A walk on the wild side by Donal Kennedy

Screen Shot 2015-11-04 at 09.12.52

A whole month elapsed between the 26 June 1914 murder of Archduke Franz Ferdinand and his wife Sophie in Sarajevo and the next shots fired in anger in Europe. Then, on 26 July 1914 Britain’s King’s Own Scottish Borderers shot down unarmed civilians on Dublin’s Bachelor’s Walk, killing four and wounding many more. Nine days later Britain was at war,  allied to the Serbian state whose agents armed and inspired the murderers at Sarajevo.

On the evening of 11 November 1914, to celebrate the Armistice signed that morning in France, a mob smashed into Sinn Fein’s  Dublin Headquarters and assaulted an unarmed man who died as a result three days later. He was an acclaimed author and had been Ireland’s youngest editor when with THE SOUTHERN STAR. His name was Seumas O’Kelly.

It seems to me that a narrative of the Great War, in the West, might be book-ended by remembrance of those incidents. But between those book-ends the story might be told of the three unarmed Dublin journalists, including Ireland’s most prominent pacifist, shot on the orders of a Captain of the Royal Irish Regiment, on 25 April 1916 in Rathmines.

Considering that two of the  murdered journalists were supporters of the Union with Britain, it’s remarkable that they can be forgotten today. Perhaps their names should live for ever more on the Rolls of Honour of some publications today?



6 Responses to A walk on the wild side by Donal Kennedy

  1. Jim Neeson November 4, 2015 at 10:06 am #


  2. Iolar November 4, 2015 at 11:15 am #

    It is evident that some Irish newspapers were critical of the British forces of occupation in Ireland. Newspapers at the time regularly reported “Carsonite volunteers shooting Catholics, burning dwellings and forcing thousands from their employment and it did not stop in 1921. A Feminist Review (No. 6, 2000) raised questions about the the number of women assaulted in militarized areas of the country by drunken Black and Tans. Perhaps it is time that a Roll of Honour should address the bravery of the men and women who lived in a small nation, decimated by a An Gorta Mór, in the midst of intimidation and violence generated by a British government with soldiers, artillery, guns and a complete contempt for human rights.

  3. Pointis November 4, 2015 at 12:19 pm #

    Well done that is fascinating stuff Donal. Can those incidents be read about in a book somewhere?

    • Donal Kennedy November 4, 2015 at 11:39 pm #

      The Armistice was, of course, on 11 NOVEMBER 1918 (NOT 1914).
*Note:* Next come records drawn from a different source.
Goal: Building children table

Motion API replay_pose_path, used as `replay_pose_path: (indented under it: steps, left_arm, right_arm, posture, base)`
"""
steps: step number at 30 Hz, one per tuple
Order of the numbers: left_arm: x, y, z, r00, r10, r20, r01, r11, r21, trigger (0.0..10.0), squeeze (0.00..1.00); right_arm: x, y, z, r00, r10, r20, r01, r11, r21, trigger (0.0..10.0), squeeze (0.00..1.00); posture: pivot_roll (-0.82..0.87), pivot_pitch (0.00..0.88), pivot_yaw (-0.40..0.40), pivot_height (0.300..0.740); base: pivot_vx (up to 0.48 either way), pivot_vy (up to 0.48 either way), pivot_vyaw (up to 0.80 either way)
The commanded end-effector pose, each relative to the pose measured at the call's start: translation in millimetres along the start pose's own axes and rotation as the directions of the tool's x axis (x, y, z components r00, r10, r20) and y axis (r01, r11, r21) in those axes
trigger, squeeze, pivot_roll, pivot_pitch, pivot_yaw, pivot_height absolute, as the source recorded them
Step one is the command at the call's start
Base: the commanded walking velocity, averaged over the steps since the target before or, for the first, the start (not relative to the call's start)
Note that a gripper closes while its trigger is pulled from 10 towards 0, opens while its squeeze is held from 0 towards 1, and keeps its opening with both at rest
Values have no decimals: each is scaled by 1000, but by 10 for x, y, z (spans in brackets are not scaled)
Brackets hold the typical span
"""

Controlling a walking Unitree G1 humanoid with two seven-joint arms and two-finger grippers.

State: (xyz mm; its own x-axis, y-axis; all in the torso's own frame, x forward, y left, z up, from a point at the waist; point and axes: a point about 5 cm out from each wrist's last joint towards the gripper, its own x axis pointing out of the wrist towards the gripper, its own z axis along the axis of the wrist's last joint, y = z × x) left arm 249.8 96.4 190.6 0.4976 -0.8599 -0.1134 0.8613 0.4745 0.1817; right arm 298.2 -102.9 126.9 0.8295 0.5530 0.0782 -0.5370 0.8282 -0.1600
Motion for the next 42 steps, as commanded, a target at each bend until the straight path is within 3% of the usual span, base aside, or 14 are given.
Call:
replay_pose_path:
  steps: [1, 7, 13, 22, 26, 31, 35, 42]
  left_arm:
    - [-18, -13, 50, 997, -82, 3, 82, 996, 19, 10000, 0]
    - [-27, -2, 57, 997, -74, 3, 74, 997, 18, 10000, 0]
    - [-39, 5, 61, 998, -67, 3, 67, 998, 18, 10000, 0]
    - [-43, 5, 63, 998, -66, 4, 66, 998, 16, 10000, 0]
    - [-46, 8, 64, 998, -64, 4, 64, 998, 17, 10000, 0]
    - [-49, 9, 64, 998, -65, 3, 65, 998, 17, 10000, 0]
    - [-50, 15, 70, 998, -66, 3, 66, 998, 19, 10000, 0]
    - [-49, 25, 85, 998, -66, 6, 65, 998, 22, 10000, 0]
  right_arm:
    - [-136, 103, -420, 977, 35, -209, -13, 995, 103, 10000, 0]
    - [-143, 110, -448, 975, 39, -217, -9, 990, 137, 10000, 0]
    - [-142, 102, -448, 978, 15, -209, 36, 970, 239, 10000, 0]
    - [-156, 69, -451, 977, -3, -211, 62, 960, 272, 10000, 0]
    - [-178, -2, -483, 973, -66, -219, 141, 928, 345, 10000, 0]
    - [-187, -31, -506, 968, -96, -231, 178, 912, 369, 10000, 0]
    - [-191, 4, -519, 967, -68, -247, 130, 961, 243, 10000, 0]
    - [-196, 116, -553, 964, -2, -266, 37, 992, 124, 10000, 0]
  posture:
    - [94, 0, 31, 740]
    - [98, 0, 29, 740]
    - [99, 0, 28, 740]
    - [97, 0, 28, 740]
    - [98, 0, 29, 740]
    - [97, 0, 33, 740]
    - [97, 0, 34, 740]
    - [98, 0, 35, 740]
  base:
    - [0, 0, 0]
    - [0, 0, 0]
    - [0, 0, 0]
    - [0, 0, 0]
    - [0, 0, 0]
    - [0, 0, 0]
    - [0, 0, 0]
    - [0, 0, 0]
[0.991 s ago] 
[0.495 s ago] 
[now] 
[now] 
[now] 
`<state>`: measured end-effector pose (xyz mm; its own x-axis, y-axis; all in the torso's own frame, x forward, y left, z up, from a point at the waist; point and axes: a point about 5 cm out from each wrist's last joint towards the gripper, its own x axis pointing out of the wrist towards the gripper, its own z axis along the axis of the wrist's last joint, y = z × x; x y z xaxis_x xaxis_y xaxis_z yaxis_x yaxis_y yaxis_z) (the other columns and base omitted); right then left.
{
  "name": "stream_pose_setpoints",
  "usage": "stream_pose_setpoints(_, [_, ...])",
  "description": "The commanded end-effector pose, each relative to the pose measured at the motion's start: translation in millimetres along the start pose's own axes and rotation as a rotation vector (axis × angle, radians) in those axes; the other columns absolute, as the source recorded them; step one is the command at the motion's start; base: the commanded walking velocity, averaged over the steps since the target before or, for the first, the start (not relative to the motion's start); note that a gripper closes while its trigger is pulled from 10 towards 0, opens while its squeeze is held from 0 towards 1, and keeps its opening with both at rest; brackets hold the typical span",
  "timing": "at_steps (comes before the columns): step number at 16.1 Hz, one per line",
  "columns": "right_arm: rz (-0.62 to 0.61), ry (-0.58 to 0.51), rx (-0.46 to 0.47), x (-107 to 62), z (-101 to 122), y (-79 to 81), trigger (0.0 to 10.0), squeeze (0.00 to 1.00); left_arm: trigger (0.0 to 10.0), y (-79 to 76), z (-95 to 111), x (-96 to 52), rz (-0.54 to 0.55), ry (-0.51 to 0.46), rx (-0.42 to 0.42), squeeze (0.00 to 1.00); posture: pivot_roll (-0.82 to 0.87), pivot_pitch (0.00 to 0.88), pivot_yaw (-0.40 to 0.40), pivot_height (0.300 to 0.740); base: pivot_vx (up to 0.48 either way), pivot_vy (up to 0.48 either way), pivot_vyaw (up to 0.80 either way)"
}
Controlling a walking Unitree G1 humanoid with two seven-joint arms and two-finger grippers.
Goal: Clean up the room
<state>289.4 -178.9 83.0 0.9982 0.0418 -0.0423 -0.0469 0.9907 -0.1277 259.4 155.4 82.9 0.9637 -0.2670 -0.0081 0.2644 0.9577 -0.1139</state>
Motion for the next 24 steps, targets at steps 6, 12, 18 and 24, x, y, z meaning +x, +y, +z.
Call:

All the incidents happened. But so did millions more.

      I just highlighted these incidents to stimulate thought on those times and to
      challenge THE SYCOPHANTIC RHYTHM BOYS who lick John Bull’s Jackboots.

      It would be nice if someone wrote a lyric to the tune “THE GOOD SHIP LOLLIPOP”

      but entitled “THE BULLSHIT POPPYCOCK”for the seaon that is in it.

  4. Donal Kennedy November 4, 2015 at 1:58 pm #

    Into the 1960s THE IRISH TIMES included in its ROLL OF HONOUR
    District Inspector Swanzy of the Royal Irish Constabulary. A Cork
    Inquest in 1920 implicated him in an incident. The British then suppressed
    Inquests and replaced them with Military Inquiries.

    Check with the Tara Street Walkers

    • Iolar November 4, 2015 at 3:53 pm #

      The RTÉ series, ‘Who Do You Think You Are?’ recently featured Brendan O’Carroll’s search for facts about the shooting of his grandfather in Dublin in 1920. He did in fact discover evidence which implicated the security forces and the man who ‘assassinated’ his grandfather during the Irish War of Independence nearly 100 years ago.

      O’Carroll, had until now believed that Peter O’Carroll was shot by drunken members of the infamous Black and Tans. Evidence has been produced that Mr O’Carroll was in fact executed by an ‘intelligence’ officer.